Directions> Every line of the data that includes "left" should be copied out.

Exercise data>
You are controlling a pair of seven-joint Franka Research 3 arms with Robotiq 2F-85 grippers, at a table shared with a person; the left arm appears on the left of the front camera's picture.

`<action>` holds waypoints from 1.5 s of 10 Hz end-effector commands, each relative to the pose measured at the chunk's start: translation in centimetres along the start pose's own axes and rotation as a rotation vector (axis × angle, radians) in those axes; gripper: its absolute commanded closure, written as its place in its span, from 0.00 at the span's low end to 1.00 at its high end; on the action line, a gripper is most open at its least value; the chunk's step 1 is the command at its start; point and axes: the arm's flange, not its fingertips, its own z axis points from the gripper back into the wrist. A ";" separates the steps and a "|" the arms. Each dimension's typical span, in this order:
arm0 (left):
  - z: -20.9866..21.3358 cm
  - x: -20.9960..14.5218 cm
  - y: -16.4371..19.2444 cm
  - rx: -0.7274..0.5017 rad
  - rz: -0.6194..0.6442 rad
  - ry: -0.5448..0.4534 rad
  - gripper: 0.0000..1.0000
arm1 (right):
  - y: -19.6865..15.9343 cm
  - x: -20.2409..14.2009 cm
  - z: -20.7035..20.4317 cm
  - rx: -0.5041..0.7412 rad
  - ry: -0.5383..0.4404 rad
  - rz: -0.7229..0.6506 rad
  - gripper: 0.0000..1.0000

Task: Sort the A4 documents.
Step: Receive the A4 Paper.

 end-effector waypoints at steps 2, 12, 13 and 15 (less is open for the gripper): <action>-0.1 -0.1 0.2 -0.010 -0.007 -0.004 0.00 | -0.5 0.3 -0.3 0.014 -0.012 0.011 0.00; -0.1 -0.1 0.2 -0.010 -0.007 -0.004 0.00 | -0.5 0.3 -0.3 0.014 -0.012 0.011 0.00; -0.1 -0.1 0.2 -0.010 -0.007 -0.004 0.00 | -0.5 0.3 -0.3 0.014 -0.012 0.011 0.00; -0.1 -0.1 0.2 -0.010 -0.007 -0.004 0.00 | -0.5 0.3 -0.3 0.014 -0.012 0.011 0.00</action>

Answer box>
You are controlling a pair of seven-joint Franka Research 3 arms with Robotiq 2F-85 grippers, at a table shared with a person; the left arm appears on the left of the front camera's picture.
arm0 (left):

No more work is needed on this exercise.